DESCRIPTION OF THE TASK:
From the entries below, return only the lines starting at the one that contains "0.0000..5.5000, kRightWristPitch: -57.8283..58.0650" and ending at the one that contains "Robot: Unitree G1", exactly as they stand.

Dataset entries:

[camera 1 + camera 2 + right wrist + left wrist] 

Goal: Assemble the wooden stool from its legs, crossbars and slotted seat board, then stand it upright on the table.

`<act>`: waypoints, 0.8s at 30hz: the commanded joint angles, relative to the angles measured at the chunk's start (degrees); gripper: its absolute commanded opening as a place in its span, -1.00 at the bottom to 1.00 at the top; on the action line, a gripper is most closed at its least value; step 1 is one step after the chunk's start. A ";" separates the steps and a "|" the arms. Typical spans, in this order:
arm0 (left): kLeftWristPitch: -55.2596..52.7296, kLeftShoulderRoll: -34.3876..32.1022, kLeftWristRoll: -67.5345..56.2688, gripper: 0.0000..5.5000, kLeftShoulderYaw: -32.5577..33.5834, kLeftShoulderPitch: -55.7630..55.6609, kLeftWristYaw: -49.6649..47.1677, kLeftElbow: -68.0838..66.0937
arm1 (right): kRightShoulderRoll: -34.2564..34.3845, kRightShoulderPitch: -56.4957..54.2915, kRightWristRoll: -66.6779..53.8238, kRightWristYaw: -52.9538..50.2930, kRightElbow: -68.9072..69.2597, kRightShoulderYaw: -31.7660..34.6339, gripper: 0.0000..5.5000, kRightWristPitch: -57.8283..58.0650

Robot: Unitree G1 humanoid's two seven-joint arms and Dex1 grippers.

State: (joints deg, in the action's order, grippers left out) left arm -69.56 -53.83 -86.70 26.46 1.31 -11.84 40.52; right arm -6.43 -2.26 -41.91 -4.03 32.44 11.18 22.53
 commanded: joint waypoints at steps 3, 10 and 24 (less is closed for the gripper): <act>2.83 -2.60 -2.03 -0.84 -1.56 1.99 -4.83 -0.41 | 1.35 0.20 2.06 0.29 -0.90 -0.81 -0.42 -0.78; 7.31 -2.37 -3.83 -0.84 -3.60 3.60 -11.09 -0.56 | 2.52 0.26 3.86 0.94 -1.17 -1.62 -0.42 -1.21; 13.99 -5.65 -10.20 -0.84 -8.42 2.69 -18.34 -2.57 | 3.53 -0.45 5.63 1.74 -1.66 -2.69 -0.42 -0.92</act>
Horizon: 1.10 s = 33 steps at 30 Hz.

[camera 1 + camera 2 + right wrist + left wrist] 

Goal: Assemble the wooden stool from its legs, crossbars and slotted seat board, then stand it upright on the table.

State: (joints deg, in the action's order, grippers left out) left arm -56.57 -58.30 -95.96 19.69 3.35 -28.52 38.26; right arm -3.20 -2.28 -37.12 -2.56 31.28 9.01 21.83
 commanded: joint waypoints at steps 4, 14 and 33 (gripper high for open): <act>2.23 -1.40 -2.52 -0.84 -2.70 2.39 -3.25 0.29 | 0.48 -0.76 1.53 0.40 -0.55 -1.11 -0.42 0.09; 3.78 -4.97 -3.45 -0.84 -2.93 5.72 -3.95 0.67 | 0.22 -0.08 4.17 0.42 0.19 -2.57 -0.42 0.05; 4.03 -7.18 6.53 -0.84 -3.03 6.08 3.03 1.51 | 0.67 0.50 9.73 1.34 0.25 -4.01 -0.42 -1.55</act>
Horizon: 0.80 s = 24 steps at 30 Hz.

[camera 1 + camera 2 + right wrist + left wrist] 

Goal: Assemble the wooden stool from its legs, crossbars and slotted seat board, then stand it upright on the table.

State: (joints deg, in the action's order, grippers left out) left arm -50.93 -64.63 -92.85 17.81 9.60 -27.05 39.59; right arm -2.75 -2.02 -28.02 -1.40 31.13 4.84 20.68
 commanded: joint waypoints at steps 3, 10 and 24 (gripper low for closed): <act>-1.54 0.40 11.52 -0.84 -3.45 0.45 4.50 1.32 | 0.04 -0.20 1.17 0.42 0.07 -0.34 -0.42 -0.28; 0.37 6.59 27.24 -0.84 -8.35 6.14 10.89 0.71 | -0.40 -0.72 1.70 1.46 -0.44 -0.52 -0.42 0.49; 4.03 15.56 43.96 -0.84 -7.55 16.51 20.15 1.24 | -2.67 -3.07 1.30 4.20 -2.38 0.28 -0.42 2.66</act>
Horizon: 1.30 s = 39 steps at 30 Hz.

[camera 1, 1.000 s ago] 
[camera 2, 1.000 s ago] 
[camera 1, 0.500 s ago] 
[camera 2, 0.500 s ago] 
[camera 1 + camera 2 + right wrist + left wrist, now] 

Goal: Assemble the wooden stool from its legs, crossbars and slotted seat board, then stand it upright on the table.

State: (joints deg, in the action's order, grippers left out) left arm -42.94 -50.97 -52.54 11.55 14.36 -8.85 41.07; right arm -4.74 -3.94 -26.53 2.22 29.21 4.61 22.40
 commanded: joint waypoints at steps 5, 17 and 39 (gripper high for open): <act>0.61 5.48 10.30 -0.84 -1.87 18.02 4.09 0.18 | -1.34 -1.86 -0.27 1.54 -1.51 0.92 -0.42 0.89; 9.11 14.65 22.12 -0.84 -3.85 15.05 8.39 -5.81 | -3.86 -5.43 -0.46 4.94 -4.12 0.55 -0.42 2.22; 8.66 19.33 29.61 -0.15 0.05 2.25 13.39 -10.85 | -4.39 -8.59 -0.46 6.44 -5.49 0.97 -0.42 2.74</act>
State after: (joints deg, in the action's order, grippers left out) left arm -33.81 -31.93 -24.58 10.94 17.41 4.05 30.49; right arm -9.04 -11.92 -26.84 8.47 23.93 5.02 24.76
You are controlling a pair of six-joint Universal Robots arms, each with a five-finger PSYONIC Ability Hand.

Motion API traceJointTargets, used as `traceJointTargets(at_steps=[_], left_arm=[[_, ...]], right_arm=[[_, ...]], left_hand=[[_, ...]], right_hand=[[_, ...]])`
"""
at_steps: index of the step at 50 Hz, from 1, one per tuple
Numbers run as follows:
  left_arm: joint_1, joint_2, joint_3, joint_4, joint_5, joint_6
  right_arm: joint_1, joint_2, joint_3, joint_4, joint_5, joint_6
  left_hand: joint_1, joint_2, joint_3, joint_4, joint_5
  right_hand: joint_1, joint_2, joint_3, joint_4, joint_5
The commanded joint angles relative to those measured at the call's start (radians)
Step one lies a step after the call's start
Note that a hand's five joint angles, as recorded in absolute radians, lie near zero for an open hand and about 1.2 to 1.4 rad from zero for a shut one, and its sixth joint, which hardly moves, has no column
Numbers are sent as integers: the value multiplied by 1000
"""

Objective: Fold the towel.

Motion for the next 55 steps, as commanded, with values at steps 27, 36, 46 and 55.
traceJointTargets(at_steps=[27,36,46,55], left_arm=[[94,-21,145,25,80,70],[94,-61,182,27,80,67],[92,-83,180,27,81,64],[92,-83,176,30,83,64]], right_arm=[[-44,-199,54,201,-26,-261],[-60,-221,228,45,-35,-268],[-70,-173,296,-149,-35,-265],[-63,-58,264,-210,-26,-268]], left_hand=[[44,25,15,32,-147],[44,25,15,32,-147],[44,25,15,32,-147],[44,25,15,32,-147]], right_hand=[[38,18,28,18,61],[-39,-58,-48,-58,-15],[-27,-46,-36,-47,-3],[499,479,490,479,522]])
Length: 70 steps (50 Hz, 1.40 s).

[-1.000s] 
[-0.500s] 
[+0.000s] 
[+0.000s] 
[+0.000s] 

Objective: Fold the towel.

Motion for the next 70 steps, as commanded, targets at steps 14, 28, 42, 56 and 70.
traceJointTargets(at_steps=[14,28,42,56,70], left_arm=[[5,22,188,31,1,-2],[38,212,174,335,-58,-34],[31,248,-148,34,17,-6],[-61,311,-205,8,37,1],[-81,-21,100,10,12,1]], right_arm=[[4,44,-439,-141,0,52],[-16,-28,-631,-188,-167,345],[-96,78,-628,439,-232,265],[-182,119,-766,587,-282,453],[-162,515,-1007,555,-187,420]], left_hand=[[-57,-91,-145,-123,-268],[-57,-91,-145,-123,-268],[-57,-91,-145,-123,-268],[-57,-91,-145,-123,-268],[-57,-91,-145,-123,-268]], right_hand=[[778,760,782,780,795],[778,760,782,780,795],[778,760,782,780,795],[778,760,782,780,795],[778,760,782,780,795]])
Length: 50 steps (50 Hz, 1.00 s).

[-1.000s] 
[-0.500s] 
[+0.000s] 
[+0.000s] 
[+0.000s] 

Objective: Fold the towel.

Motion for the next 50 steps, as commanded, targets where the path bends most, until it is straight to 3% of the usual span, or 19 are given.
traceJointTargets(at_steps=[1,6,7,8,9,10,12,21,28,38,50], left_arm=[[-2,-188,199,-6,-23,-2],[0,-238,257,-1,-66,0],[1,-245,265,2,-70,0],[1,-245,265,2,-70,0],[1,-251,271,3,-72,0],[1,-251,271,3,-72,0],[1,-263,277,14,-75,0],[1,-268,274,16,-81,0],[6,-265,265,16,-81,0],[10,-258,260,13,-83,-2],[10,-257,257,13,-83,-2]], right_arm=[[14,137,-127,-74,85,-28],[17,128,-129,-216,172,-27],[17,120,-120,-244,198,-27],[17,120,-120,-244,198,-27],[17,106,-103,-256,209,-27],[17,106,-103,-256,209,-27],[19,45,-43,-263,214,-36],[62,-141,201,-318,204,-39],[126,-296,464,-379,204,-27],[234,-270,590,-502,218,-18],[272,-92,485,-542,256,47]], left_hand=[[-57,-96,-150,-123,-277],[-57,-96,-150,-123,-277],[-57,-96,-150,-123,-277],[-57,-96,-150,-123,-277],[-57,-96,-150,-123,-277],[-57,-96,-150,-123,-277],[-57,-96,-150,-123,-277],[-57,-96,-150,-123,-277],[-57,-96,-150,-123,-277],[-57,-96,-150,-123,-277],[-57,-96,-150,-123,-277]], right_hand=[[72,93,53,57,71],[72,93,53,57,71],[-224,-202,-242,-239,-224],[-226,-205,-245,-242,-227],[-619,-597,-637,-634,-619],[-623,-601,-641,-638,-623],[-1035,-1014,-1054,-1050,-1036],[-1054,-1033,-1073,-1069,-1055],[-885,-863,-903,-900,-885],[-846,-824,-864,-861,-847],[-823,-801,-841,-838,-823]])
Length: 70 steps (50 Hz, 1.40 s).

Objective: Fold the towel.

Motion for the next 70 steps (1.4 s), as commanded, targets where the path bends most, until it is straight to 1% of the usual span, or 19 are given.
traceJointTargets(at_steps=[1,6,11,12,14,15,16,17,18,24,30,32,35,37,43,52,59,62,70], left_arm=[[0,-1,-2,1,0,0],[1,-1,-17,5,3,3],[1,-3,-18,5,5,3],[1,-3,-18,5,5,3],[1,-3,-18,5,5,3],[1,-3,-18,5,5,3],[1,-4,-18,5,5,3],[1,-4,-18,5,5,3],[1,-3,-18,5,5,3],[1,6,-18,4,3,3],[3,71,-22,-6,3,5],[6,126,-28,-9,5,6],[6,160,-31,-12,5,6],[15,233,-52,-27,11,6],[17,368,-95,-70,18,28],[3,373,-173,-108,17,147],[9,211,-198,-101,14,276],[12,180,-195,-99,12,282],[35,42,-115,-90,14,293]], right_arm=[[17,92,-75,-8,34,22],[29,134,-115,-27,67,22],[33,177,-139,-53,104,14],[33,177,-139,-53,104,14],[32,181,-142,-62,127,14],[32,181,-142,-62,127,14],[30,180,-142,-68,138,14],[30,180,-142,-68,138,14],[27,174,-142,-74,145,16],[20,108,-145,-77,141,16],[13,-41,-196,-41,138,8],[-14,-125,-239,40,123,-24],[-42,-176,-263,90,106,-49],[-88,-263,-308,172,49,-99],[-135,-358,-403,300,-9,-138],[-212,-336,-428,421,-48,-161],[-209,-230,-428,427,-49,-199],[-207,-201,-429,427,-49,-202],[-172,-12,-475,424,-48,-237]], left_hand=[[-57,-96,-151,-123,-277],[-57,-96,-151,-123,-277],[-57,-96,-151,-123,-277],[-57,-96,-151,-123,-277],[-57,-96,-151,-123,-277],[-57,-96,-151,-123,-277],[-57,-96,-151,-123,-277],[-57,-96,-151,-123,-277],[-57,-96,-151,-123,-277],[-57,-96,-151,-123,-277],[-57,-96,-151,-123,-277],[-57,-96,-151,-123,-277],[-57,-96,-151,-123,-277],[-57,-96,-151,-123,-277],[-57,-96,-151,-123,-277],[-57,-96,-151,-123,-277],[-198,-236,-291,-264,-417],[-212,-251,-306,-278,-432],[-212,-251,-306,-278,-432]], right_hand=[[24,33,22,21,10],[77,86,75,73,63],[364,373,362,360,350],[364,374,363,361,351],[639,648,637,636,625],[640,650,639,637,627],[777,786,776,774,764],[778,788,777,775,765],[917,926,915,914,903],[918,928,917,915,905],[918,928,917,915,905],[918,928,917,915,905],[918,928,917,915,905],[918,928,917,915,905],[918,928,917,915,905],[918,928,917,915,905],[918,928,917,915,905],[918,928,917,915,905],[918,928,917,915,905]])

RESPONSE BELOW:
arm1 (right): kRightShoulderRoll: -34.2564..34.3845, kRightShoulderPitch: -56.4957..54.2915, kRightWristRoll: -66.6779..53.8238, kRightWristYaw: -52.9538..50.2930, kRightElbow: -68.9072..69.2597, kRightShoulderYaw: -31.7660..34.6339, gripper: 0.0000..5.5000, kRightWristPitch: -57.8283..58.0650

Robot: Unitree G1 humanoid's two seven-joint arms and Dex1 grippers.

The exercise requires nothing else.